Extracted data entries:
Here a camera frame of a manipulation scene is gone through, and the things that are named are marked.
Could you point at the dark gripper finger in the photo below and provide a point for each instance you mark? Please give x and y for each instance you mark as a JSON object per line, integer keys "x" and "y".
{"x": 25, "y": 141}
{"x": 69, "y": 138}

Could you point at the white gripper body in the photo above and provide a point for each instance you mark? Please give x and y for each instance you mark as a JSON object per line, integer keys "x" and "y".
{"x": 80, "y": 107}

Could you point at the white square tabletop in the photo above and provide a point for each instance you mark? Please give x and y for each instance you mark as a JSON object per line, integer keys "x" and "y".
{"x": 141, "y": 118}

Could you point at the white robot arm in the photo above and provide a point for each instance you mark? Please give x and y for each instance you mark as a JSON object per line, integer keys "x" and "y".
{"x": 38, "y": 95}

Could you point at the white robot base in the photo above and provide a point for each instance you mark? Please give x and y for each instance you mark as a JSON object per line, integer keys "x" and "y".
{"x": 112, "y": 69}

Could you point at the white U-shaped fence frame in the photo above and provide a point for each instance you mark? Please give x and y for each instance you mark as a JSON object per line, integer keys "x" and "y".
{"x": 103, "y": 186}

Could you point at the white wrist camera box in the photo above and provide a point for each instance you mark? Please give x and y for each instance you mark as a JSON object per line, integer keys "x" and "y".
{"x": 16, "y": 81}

==

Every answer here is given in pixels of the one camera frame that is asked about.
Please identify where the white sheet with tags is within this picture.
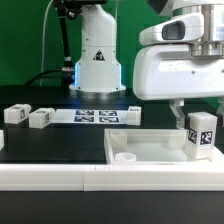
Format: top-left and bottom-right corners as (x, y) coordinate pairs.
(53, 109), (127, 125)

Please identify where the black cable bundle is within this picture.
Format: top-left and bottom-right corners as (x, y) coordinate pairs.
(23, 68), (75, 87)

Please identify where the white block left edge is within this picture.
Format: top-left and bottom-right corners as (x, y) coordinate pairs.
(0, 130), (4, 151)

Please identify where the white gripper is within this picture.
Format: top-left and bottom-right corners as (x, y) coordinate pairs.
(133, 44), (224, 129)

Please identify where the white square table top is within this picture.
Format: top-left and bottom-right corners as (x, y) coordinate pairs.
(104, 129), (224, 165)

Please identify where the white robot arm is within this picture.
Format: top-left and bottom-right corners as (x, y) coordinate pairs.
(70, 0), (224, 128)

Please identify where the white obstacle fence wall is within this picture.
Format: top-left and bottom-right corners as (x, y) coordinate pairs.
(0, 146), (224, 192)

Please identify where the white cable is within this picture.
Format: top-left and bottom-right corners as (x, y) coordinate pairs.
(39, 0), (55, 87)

---

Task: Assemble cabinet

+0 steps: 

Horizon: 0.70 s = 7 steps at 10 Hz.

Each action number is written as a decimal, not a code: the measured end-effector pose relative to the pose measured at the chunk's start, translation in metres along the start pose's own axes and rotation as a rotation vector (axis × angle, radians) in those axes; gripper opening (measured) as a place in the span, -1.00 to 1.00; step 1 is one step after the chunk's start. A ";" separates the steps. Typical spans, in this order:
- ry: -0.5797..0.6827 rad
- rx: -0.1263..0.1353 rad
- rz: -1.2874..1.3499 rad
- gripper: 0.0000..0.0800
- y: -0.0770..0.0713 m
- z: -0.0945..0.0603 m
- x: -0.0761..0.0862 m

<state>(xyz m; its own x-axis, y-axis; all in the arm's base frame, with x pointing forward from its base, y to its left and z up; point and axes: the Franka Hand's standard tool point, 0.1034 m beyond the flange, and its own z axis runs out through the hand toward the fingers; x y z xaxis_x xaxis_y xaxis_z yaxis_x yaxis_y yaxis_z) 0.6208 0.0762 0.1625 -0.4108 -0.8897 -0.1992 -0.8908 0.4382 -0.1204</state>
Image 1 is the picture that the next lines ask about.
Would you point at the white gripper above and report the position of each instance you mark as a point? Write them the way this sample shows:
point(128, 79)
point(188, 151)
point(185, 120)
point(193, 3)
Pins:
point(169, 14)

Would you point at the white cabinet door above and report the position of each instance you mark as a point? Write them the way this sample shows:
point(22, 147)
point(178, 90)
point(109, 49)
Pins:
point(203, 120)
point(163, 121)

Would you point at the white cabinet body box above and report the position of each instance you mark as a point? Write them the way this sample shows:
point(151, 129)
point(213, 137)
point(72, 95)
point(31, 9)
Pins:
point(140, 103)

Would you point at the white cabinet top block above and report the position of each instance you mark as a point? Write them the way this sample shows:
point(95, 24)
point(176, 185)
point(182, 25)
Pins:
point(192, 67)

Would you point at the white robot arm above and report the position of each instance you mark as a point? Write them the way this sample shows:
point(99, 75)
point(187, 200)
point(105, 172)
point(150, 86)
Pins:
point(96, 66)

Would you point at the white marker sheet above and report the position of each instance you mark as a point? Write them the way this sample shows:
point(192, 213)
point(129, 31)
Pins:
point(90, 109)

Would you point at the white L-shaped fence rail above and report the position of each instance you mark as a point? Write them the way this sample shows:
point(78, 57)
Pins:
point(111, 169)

Exercise directions:
From the entries above, show each line that includes the string "identify".

Completed exercise:
Please identify where the white sheet with tags is within this picture.
Please identify where the black cable bundle is within this picture.
Please identify where the white block left edge is within this picture.
Please identify where the white gripper is within this picture.
Please identify where the white square table top is within this picture.
Please identify where the white robot arm is within this picture.
Please identify where the white obstacle fence wall is within this picture.
Please identify where the white cable is within this picture.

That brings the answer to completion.